The Light-Infantry from these brigades to parade at nine ô clock tomorrow morning at West-Point to be inspected and formed into battalions.

The recruits coming on from the State of Massachusetts immediately on their arrival in camp are to be reported to the Adjutant General who is to direct their distribution to the several regiments of that State in proportion to the strength of each, to bring the whole, as near as may be to an equality.4

The officers commanding regiments will have a similar distribution made to the several companies that these also may be nearly of the same standard.

The present encampment of the Army being rather confined and not admitting a change of ground, an extraordinary degree of attention will be necessary to preserve cleanliness—The regulations for this purpose are punctually to be carried into execution.5

At a brigade General Court Martial held at Smith’s-Clove, by order of Brigadier General Smallwood the 5th inst. Lieutenant Colonel Howard President, John Club, John Whitmore, Roger Leonard and Charles Knox of the 3rd Maryland regiment were tried for, “desertion & attempting to go to the enemy”—found guilty of a breach of the 1st Article of the 6th Section of the Articles of War6 and sentenced (two thirds of the court agreeing thereto) to suffer death. His Excellency, the Commander in Chief confirms the sentences.

Varick transcript, DLC:GW; copy (extract), MHi: Heath Papers.

1The arrangement of officers in the Massachusetts line had been a longstanding problem. See GW to Alexander McDougall, 25 Feb.; McDougall to GW, 14 May; Joseph Pettingill to GW, 12 June; Officers of the Massachusetts Line to GW, 13 June; Noah M. Littlefield to GW, 8 July; John Brooks to GW, 13 July; and Thomas Cogswell to GW, 24 July. For further difficulties before completing this arrangement, see General Orders, 2 Aug.; GW to William Heath and a Board of General Officers, 3 Aug. (MHi: Heath Papers); and GW to John Jay, 5 Aug. (first letter; DNA:PCC, item 152).
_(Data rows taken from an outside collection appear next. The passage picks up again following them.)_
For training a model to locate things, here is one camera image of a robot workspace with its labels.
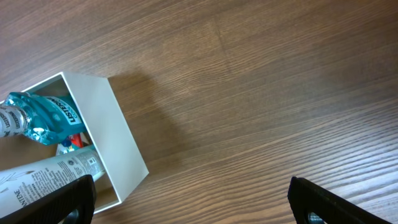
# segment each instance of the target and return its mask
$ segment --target white box
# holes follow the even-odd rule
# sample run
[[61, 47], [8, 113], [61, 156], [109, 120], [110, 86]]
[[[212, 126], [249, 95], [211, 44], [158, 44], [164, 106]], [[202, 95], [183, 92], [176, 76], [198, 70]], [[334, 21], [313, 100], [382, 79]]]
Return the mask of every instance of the white box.
[[[24, 91], [71, 94], [106, 169], [106, 175], [95, 183], [95, 213], [122, 203], [148, 174], [107, 78], [60, 72]], [[55, 147], [20, 136], [3, 138], [0, 170], [55, 156]]]

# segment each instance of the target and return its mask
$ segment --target wooden table
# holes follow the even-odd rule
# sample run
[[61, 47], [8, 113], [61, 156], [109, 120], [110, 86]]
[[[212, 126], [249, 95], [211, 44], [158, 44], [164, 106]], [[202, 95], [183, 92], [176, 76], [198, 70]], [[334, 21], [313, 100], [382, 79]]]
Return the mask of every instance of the wooden table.
[[397, 1], [3, 0], [0, 68], [111, 77], [150, 175], [93, 223], [293, 223], [294, 175], [398, 222]]

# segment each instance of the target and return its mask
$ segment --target wooden surface
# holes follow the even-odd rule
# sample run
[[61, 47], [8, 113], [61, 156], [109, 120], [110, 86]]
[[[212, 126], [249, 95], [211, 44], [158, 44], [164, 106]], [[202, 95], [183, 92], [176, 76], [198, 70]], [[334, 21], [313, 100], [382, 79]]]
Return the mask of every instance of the wooden surface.
[[3, 0], [0, 68], [111, 77], [150, 175], [93, 223], [293, 223], [293, 175], [398, 223], [397, 1]]

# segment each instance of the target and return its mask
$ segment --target black object
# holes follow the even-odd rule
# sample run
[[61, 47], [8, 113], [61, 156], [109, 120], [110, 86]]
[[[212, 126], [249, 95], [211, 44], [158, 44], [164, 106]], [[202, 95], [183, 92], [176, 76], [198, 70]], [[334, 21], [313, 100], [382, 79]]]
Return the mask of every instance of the black object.
[[39, 200], [0, 218], [0, 224], [91, 223], [96, 191], [93, 177], [84, 175]]
[[287, 198], [298, 224], [389, 223], [304, 178], [292, 177]]

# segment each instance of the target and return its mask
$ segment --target white bottle
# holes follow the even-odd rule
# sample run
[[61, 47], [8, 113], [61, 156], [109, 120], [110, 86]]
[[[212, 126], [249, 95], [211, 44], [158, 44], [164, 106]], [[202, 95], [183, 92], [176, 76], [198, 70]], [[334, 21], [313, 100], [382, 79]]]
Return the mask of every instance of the white bottle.
[[0, 218], [25, 207], [77, 178], [105, 173], [93, 146], [0, 171]]

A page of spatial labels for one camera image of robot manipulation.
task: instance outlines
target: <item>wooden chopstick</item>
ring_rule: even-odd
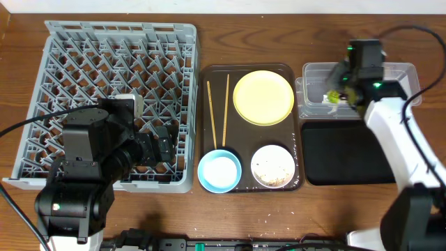
[[[210,84],[208,81],[208,96],[209,96],[209,109],[210,109],[210,121],[212,122],[212,134],[214,137],[214,149],[217,150],[217,140],[215,138],[215,124],[214,124],[214,111],[212,109],[212,97],[210,94]]]
[[[222,143],[223,147],[226,145],[226,121],[228,119],[228,95],[229,95],[229,74],[228,74],[228,80],[226,81],[226,101],[224,103],[223,143]]]

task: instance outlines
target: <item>white bowl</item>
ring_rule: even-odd
[[[293,179],[293,156],[283,147],[268,145],[252,156],[252,176],[267,188],[282,188]]]

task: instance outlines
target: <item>wooden table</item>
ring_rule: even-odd
[[[349,38],[370,38],[407,22],[429,25],[446,37],[446,16],[423,15],[12,15],[0,48],[0,128],[25,119],[48,37],[44,20],[175,22],[197,26],[201,67],[231,63],[282,62],[301,76],[307,62],[338,61]],[[388,61],[415,64],[421,86],[440,71],[440,47],[416,31],[385,41]],[[423,96],[416,119],[440,160],[446,164],[446,81]],[[9,177],[22,130],[0,139],[0,176]],[[37,191],[5,185],[35,222]],[[158,236],[200,239],[289,239],[306,233],[342,237],[376,227],[397,195],[396,185],[312,186],[295,192],[212,195],[194,185],[186,194],[116,192],[105,237],[142,228]],[[38,242],[0,199],[0,249],[37,250]]]

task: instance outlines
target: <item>dish rack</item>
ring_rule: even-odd
[[[144,98],[139,132],[178,126],[176,156],[156,167],[135,167],[114,184],[129,192],[187,192],[192,187],[199,41],[191,24],[46,21],[43,51],[27,119],[120,93]],[[11,178],[21,189],[45,186],[52,162],[64,155],[65,116],[24,127]]]

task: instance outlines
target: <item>white object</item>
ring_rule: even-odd
[[[353,231],[347,234],[347,244],[358,248],[385,251],[379,228]]]
[[[218,157],[204,165],[204,178],[216,188],[227,188],[237,179],[236,164],[227,157]]]
[[[332,108],[332,110],[329,111],[328,114],[332,114],[332,113],[335,113],[337,111],[337,108],[338,108],[339,105],[347,104],[347,100],[339,100],[338,103],[333,104],[332,102],[330,102],[328,100],[328,95],[325,94],[323,96],[322,104],[329,105]]]
[[[76,237],[51,236],[48,246],[52,251],[99,251],[104,238],[104,230],[90,236],[86,244],[77,244]]]
[[[144,100],[141,95],[138,94],[118,94],[114,96],[115,99],[131,99],[134,101],[134,118],[139,118],[142,116],[144,112]]]
[[[293,156],[284,148],[275,145],[257,150],[251,159],[252,176],[267,188],[281,188],[293,178]]]
[[[415,183],[423,183],[428,188],[439,187],[440,184],[427,166],[420,153],[410,139],[404,124],[401,122],[401,110],[404,100],[401,98],[383,98],[372,101],[367,108],[364,120],[367,127],[374,132],[397,182],[398,191],[411,187]],[[406,110],[408,125],[429,162],[443,181],[446,181],[446,170],[441,161],[427,143],[412,114],[411,105]],[[379,229],[354,231],[348,235],[348,244],[371,250],[384,250]]]
[[[442,0],[0,0],[10,13],[444,14]]]
2For GW’s affirmation of this requirement, see his letter to Charles Stewart of 29 July.

3See General Orders, 22 July, for assignments to the light infantry.

4Steuben had suggested this action in his letter to GW of 20 July. These Massachusetts recruits apparently had begun their march for the Highlands in early July (see William Heath to GW, 7 July, n.2, and GW to Henry Knox, 12 July, n.4).

5See “Necessary Regulations for preserving Order and Cleanliness in the Camp,” in Steuben, Regulations, description begins [Friedrich Wilhelm von Steuben]. Regulations for the Order and Discipline of the Troops of the United States. Philadelphia, 1779. description ends 82–86. The general orders for 11 April also identified sanitation practices for the army when in camp with special reference to disposing “of every kind of filth,” burying “all carrion and putrid flesh and bones,” and the maintenance and use of latrines.

6The first article of the sixth section of the articles of war reads: “All officers and soldiers, who having received pay, or having been duly inlisted in the service of the United States, shall be convicted of having deserted the same, shall suffer death, or such other punishment as by a court-martial shall be inflicted” (JCC, description begins Worthington Chauncey Ford et al., eds. Journals of the Continental Congress, 1774-1789. 34 vols. Washington, D.C., 1904–37. description ends 5:792).